= Beginning of Section =

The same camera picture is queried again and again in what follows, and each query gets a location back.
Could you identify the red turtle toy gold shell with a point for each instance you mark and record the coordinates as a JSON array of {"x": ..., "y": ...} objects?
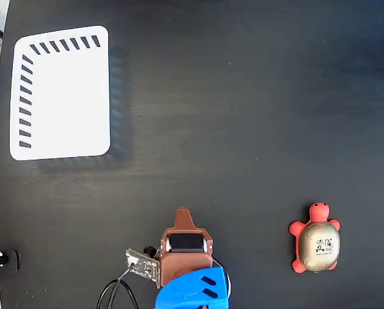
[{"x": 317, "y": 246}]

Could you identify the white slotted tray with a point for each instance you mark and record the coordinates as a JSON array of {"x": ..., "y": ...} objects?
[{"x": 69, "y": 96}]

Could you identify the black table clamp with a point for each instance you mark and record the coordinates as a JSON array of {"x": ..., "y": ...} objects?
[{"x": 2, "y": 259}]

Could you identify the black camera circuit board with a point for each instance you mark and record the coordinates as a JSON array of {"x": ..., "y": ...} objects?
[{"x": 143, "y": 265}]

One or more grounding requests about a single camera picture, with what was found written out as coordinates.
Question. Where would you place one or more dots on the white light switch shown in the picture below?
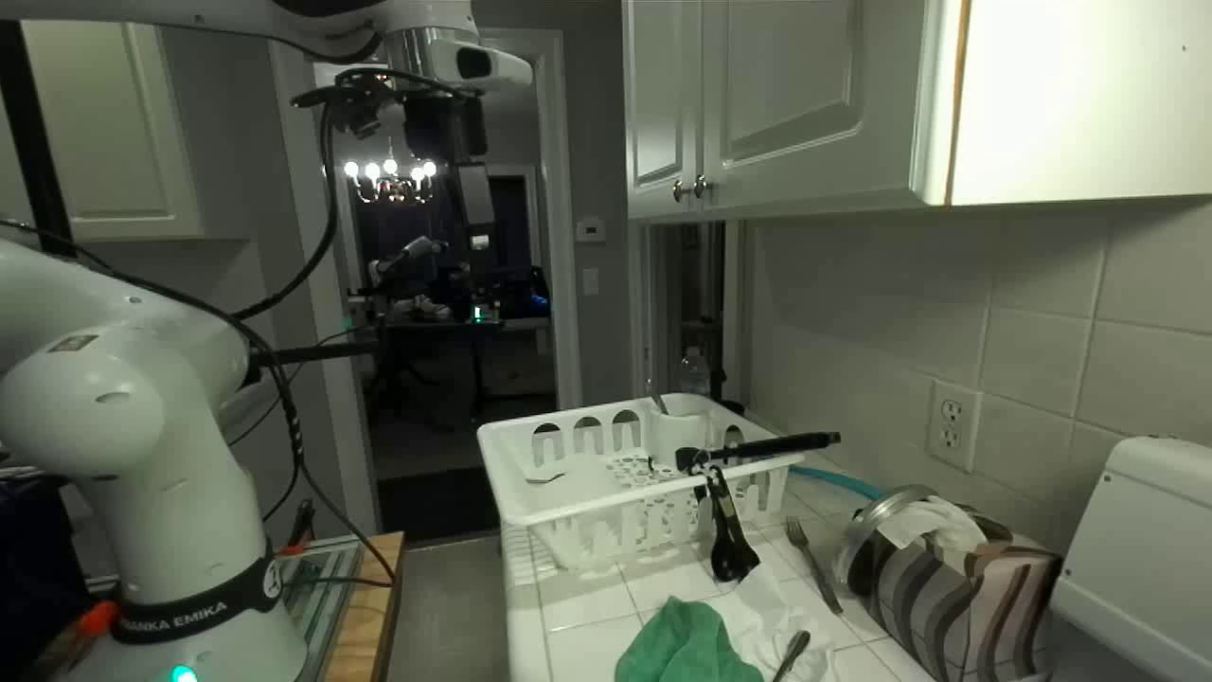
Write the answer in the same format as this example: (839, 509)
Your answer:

= End of Section =
= Beginning of Section =

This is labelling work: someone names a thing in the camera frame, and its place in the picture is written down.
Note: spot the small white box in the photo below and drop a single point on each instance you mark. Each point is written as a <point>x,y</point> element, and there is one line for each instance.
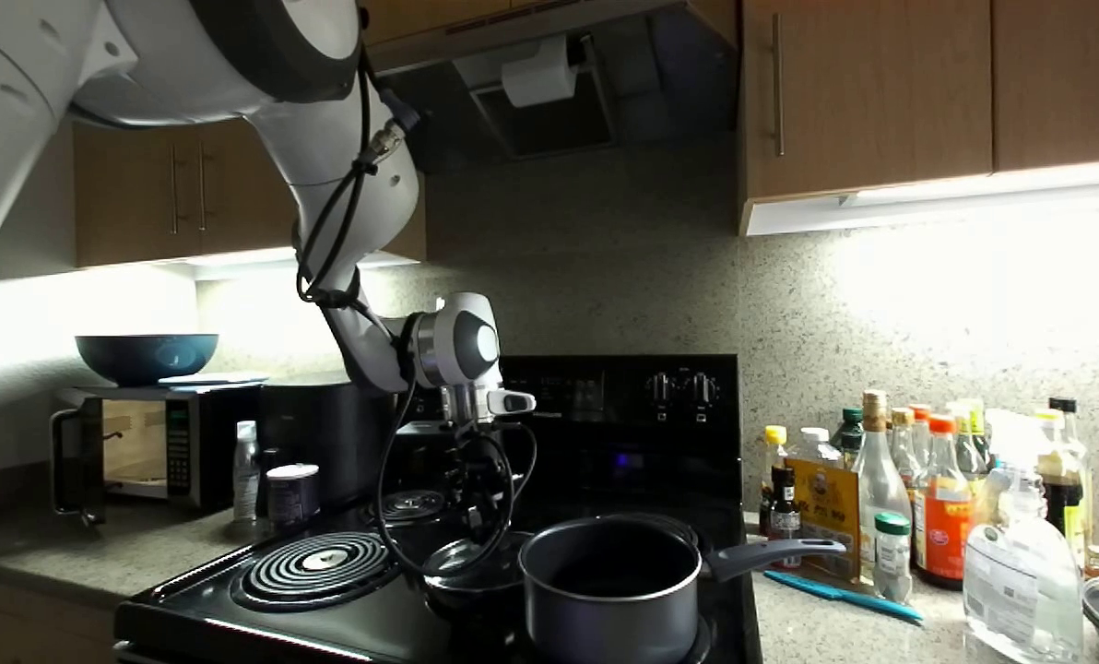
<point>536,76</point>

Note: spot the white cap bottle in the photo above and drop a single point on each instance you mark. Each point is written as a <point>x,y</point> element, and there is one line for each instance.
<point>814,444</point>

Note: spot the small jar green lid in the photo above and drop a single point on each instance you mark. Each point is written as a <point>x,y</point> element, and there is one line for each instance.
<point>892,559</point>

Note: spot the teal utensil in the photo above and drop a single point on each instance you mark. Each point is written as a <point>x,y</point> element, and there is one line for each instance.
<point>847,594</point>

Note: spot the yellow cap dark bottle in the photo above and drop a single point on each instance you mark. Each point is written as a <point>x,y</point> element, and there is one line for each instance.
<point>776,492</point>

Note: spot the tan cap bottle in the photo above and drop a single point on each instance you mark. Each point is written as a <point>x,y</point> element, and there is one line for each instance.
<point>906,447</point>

= End of Section =
= Beginning of Section =

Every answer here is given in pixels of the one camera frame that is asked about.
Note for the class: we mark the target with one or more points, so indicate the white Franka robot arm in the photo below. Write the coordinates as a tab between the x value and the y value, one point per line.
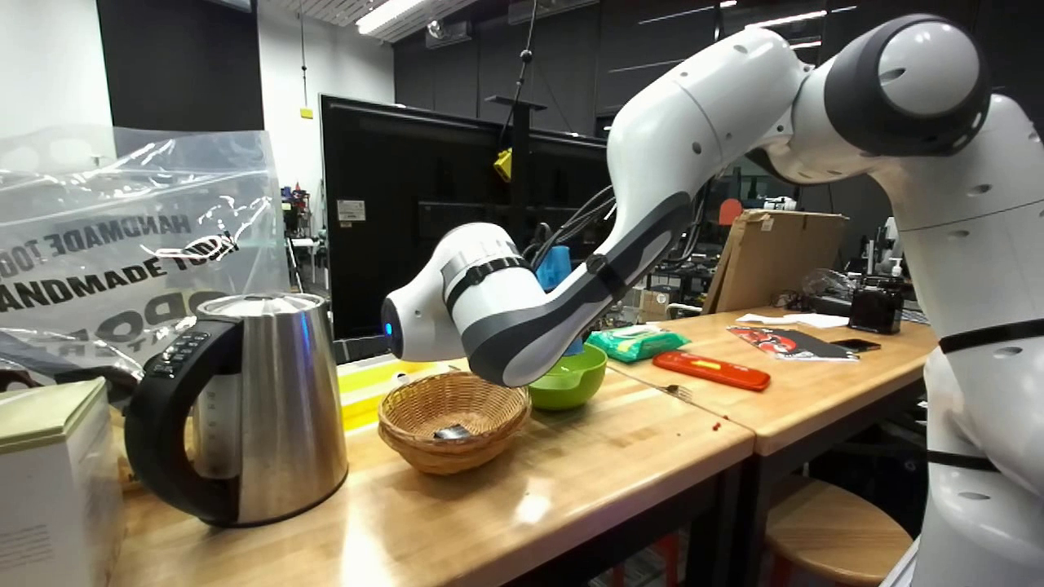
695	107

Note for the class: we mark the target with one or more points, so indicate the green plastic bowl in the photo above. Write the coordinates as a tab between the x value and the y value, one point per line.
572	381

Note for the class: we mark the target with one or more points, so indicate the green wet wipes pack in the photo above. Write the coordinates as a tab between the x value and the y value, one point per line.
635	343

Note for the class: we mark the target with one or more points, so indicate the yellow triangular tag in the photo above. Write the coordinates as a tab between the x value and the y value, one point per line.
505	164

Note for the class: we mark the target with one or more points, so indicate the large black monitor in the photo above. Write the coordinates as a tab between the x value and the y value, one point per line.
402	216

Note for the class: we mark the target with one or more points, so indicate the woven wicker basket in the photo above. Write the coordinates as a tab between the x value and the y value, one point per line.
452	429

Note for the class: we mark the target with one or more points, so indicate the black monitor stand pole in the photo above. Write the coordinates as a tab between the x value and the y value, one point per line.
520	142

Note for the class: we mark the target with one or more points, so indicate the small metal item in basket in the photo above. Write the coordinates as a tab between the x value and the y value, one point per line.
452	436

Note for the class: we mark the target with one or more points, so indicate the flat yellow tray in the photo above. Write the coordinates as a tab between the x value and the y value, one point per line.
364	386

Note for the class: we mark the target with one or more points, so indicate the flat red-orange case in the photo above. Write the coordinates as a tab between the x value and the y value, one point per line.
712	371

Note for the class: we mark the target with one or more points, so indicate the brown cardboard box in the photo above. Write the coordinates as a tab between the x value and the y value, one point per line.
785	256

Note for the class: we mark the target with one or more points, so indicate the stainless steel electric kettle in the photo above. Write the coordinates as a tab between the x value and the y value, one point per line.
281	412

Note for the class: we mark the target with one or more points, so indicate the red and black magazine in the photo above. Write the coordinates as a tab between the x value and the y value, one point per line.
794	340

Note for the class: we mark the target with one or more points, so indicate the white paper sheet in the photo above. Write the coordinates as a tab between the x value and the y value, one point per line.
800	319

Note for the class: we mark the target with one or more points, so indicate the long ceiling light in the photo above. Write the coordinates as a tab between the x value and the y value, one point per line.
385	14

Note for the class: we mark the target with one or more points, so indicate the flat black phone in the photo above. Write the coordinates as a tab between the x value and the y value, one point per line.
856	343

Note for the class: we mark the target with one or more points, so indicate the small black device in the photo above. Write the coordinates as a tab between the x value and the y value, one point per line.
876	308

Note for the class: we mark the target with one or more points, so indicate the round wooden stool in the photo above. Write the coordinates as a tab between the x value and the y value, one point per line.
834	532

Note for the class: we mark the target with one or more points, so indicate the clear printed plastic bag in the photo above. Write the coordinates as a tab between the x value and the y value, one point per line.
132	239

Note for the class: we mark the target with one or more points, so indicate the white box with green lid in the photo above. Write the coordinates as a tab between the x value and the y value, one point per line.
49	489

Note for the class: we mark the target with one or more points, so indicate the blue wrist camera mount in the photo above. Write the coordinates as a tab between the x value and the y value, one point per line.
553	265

= End of Section =

ACTIVITY
Whenever a line above contains "what", copy that line.

ANSWER
The same camera picture is queried again and again in what follows, and each query gets a location back.
One or more grounding requests about a single camera picture, with what was found written out as coordinates.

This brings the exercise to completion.